Django Web Application Launch Instructions
Mapbox Implementation Details
Data Sets and Format Choice
- Data files are called Tilesets in Mapbox
- Data format: CSV, or geojson with all the features and geometry data
- < 300M: upload CSV to Mapbox Studio.
- > 300M push geojson by Mapbox CLI API for tileset
Tileset Display Settings
- Set map center and zoom level in recipe
FrontEnd structure
JS part:
- Import Mapbox
- Load map
- Add layer with data source
- Set slider for the hour filtering
- Set filtering for clicking a certain link
Html part:
- Set Map
- Set Legend
- Set Slider
Web Dashboard Potential Improvement
Integrate with larger datasets and develop the backend database, which interacts with the Mapbox Visualization with API tools. In this way, all the historical data of traffic flow and trajectories would be stored and managed in a way that can be retrieved at any time.

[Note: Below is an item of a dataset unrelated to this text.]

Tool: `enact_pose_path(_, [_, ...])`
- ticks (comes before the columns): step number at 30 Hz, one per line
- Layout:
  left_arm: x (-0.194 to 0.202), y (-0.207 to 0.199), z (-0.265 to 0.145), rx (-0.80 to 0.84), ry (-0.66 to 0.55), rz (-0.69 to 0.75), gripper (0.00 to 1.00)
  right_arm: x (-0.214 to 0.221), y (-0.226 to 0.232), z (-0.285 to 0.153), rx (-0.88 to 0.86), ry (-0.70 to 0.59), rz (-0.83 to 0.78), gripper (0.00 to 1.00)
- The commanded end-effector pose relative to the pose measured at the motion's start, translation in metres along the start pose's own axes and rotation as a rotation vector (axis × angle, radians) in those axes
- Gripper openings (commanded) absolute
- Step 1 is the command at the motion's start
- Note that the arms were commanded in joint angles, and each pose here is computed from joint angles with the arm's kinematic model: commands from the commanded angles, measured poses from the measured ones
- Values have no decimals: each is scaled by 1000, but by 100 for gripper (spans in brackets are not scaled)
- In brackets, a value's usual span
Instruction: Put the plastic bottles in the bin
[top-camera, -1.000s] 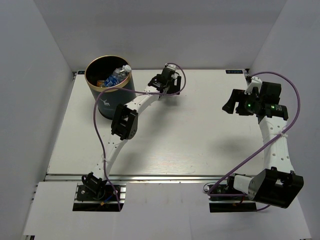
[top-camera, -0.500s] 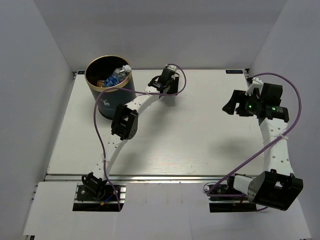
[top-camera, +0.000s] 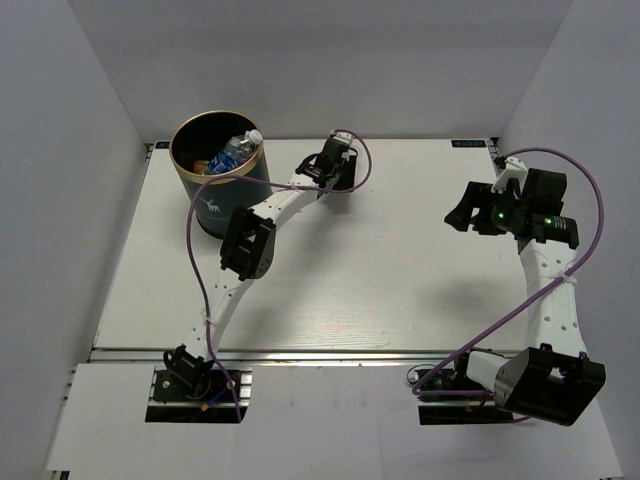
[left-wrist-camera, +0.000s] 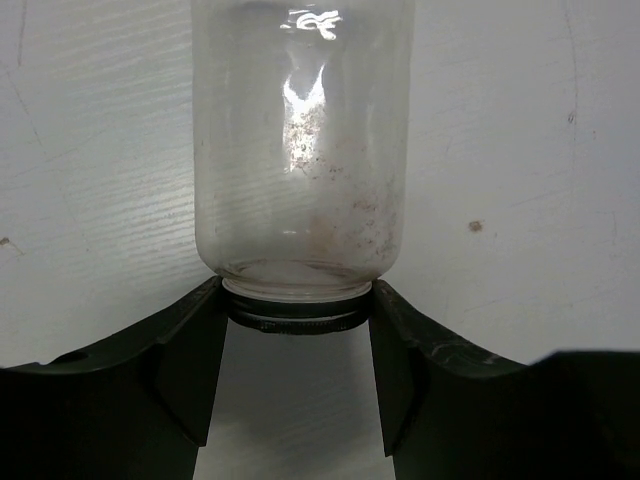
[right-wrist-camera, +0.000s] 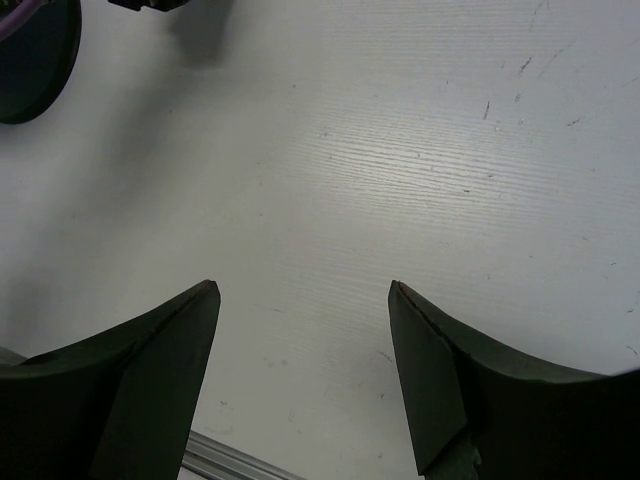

Recommendations and Conclusions
At present, all of our work is based in Columbus, Ohio. In the future, we envision expanding the coverage to new geographic areas and scenarios. Building pipelines of data collection and cleaning can enforce machine learning more efficiently and refine the model more effectively. The visualization framework developed for this project could easily be reworked to display current data for other cities. With some additional fine-tuning, the tool could be expanded to include comparisons with policy intervention scenarios.
Acknowledgment
We would like to thank Professor Sean Qian for his guidance and support throughout the course of this project. We would also like to thank Stan Caldwell, and Karen Lightman at Carnegie Mellon University.